▶ **TASK TO COMPLETE**: Give back the whole listing below exactly.
• • • • •
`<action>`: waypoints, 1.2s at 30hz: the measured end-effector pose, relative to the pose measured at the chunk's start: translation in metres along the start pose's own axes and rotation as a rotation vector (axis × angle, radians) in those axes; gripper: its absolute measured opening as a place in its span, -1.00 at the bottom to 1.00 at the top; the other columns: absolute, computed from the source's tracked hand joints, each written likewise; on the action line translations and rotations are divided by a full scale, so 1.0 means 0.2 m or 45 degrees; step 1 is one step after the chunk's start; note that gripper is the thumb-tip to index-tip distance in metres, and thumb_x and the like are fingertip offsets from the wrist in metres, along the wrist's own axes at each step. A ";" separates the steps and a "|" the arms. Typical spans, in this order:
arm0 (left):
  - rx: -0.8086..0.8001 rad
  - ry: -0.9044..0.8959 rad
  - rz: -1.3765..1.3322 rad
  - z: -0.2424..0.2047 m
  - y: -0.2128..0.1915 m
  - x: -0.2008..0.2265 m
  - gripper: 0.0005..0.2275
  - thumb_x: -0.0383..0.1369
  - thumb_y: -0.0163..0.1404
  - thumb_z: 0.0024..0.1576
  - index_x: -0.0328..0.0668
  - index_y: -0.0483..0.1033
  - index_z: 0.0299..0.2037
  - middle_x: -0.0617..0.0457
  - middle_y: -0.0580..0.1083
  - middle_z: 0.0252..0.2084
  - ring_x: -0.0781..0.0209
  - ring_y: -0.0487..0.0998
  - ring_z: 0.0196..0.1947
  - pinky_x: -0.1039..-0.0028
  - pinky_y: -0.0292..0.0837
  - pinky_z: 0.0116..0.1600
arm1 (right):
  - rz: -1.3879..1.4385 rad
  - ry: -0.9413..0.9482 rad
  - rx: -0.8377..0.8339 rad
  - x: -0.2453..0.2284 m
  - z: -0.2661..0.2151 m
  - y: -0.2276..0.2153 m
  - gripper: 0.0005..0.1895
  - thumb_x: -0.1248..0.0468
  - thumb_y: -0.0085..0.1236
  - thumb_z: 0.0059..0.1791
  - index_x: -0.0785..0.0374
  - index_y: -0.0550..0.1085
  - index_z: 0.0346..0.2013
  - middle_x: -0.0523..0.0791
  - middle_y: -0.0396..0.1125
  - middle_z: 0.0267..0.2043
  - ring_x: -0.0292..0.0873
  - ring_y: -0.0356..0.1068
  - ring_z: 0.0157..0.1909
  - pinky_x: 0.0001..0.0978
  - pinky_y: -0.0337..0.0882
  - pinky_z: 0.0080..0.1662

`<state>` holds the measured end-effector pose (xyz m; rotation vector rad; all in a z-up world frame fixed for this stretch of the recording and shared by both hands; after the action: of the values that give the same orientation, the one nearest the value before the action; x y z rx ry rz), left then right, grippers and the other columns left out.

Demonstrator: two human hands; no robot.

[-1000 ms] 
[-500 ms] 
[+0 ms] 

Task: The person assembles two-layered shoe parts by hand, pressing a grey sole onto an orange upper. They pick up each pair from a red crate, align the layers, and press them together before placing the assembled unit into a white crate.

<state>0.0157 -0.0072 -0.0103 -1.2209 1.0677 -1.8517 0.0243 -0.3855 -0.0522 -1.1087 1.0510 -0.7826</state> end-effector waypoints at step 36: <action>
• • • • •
▶ **EXERCISE RESULT**:
`<action>`: waypoints, 1.2s at 30hz: the measured end-effector pose, relative to the pose measured at the chunk's start: translation in metres along the start pose's own axes and rotation as a rotation vector (axis × angle, radians) in those axes; gripper: its absolute measured opening as a place in its span, -1.00 at the bottom to 1.00 at the top; the other columns: absolute, computed from the source's tracked hand joints, each written likewise; on the action line translations and rotations are divided by a full scale, so 1.0 means 0.2 m or 45 degrees; step 1 is one step after the chunk's start; note that gripper is the thumb-tip to index-tip distance in metres, and thumb_x and the like are fingertip offsets from the wrist in metres, along the wrist's own axes at each step. A ";" separates the steps and a "|" the arms. Typical spans, in this order:
arm0 (left):
  - rx: -0.8086..0.8001 rad
  - ry: -0.9044..0.8959 rad
  - rz: -1.3765..1.3322 rad
  - z: -0.2424..0.2047 m
  - y: -0.2128..0.1915 m
  - x: -0.2008..0.2265 m
  - gripper: 0.0005..0.2275
  - thumb_x: -0.0383..0.1369
  - thumb_y: -0.0163..0.1404
  - thumb_z: 0.0024..0.1576
  - index_x: -0.0328..0.0668
  - index_y: -0.0483..0.1033
  - index_z: 0.0299..0.2037
  - middle_x: -0.0617..0.0457
  - middle_y: -0.0580..0.1083
  - middle_z: 0.0252..0.2084
  - ring_x: -0.0781..0.0209
  - ring_y: -0.0487..0.0998
  - ring_z: 0.0196..0.1947
  - pinky_x: -0.1039..-0.0028
  - pinky_y: -0.0292..0.0837
  - pinky_z: 0.0116..0.1600
arm1 (right):
  - rz: -1.3879..1.4385 rad
  - ry: -0.9413..0.9482 rad
  - rx: -0.8377..0.8339 rad
  - x: -0.2453..0.2284 m
  - z: -0.2661..0.2151 m
  - y: -0.2276..0.2153 m
  - gripper: 0.0005..0.1895
  - thumb_x: -0.1248..0.0468
  - thumb_y: -0.0085..0.1236
  - thumb_z: 0.0059..0.1791
  - index_x: -0.0785..0.0374
  - index_y: -0.0550..0.1085
  - index_z: 0.0346..0.2013
  - middle_x: -0.0523..0.0791
  - middle_y: -0.0396..0.1125
  - middle_z: 0.0267..0.2043
  - ring_x: -0.0292..0.0873
  - ring_y: -0.0356..0.1068
  - ring_z: 0.0157..0.1909
  - pinky_x: 0.0001..0.0978
  - pinky_y: -0.0337..0.0882
  - pinky_z: 0.0080..0.1662

`<state>` holds the measured end-effector pose (xyz m; rotation vector rad; all in a z-up world frame fixed for this stretch of the recording and shared by both hands; after the action: of the values that give the same orientation, the one nearest the value before the action; x y z rx ry rz), left then right, grippers and the other columns left out.

Demonstrator: two human hands; no robot.

[-1000 ms] 
[-500 ms] 
[+0 ms] 

Task: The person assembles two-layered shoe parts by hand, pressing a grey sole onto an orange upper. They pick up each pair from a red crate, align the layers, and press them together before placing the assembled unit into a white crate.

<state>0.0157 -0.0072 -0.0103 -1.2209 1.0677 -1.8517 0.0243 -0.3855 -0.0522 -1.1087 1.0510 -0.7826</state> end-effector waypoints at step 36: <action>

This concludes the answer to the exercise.